From a tower 126 m high, the angles of depression of two rocks which are in a horizontal line through the base of the tower are 16° and 12° 20'. Find the distance between the rocks if they are on

(i) the same side of the tower

(ii) the opposite sides of the tower.

(i) Let the rocks be at point A and D.

From figure a,

∠CAB = ∠ECA = 12° 20' (Alternate angles are equal)
∠CDB = ∠ECD = 16° (Alternate angles are equal)

Considering right angled △ABC, we get

$\Rightarrow \text{tan 12° 20}' = \dfrac{BC}{AB} \\[1em] \Rightarrow 0.2186 = \dfrac{126}{AB} \\[1em] \Rightarrow AB = \dfrac{126}{0.2186} = 576.29$

Considering right angled △BCD, we get

$\Rightarrow \text{tan 16°} = \dfrac{BC}{BD} \\[1em] \Rightarrow 0.2867 = \dfrac{126}{BD} \\[1em] \Rightarrow BD = \dfrac{126}{0.2867} = 439.48$

Distance between two rocks (AD) = AB - BD = 576.29 - 439.48 = 136.81

Hence, the distance between two rocks when they are on same side of the tower is 136.81 meters.

(ii) Let the rocks be at point A and B.

From figure b,

∠CAD = ∠XCA = 12° 20' (Alternate angles are equal)
∠CBD = ∠YCB = 16° (Alternate angles are equal)

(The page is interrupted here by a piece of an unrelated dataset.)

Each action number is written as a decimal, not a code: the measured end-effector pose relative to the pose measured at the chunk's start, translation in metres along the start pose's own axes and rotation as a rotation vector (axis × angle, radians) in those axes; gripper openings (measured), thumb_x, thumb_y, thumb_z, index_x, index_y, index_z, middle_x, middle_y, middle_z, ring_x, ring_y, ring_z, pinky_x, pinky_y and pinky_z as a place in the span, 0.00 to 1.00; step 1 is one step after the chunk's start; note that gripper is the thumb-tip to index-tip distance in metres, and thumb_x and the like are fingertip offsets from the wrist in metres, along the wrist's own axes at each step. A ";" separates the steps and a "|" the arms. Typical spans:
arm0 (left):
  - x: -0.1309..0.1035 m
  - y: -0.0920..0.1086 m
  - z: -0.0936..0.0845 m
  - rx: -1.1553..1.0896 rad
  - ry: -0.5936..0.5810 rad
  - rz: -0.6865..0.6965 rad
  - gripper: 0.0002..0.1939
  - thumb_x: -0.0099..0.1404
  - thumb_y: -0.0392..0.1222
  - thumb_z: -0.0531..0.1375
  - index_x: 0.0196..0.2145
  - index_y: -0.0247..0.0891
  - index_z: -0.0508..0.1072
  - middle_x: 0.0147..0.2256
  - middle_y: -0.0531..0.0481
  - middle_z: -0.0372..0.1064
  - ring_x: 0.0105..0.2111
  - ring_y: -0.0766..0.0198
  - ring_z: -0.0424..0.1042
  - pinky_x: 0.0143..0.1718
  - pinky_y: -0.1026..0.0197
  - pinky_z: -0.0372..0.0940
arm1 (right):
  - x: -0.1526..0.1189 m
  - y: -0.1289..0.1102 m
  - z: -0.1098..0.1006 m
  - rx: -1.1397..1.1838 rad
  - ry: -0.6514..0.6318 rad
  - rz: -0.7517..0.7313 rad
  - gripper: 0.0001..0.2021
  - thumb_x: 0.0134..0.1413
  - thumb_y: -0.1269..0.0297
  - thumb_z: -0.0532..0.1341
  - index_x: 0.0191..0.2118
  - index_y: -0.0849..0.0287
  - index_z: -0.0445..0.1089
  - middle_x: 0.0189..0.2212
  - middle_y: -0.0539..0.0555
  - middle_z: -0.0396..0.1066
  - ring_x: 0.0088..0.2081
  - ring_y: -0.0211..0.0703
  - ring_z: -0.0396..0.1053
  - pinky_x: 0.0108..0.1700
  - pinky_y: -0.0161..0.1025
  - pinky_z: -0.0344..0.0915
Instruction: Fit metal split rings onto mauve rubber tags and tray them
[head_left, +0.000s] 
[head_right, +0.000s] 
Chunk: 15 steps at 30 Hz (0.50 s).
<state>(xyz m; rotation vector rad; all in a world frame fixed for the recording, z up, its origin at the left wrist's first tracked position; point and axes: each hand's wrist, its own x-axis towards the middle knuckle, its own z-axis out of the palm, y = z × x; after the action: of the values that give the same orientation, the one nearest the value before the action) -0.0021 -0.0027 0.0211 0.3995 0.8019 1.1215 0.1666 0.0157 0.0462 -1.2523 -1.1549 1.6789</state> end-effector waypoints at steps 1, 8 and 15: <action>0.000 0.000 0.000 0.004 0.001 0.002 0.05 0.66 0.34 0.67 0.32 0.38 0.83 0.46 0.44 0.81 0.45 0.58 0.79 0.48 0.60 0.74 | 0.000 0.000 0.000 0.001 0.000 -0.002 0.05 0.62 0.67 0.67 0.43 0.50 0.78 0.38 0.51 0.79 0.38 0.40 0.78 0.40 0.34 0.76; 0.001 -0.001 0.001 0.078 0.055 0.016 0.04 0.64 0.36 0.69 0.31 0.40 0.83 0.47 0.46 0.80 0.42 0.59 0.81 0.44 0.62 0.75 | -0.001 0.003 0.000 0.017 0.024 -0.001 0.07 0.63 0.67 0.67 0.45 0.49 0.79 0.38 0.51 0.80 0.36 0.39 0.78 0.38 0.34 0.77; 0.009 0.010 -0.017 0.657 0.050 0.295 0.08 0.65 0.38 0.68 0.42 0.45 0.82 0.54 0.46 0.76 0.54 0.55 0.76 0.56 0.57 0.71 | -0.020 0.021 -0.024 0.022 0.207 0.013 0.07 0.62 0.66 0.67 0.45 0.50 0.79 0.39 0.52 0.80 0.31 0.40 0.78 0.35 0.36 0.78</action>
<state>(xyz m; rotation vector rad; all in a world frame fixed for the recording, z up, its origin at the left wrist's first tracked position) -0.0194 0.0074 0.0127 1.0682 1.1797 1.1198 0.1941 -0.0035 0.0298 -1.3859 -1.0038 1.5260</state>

Considering right angled △ADC, we get

$\Rightarrow \text{tan 12° 20}' = \dfrac{CD}{AD} \\[1em] \Rightarrow 0.2186 = \dfrac{126}{AD} \\[1em] \Rightarrow AD = \dfrac{126}{0.2186} = 576.29$

Considering right angled △BCD, we get

$\Rightarrow \text{tan 16°} = \dfrac{CD}{DB} \\[1em] \Rightarrow 0.2867 = \dfrac{126}{DB} \\[1em] \Rightarrow DB = \dfrac{126}{0.2867} = 439.48$

Distance between two rocks (AB) = AD + DB = 576.29 + 439.48 = 1015.7

Hence, the distance between two rocks when they are on opposite sides of the tower is 1015.7 meters.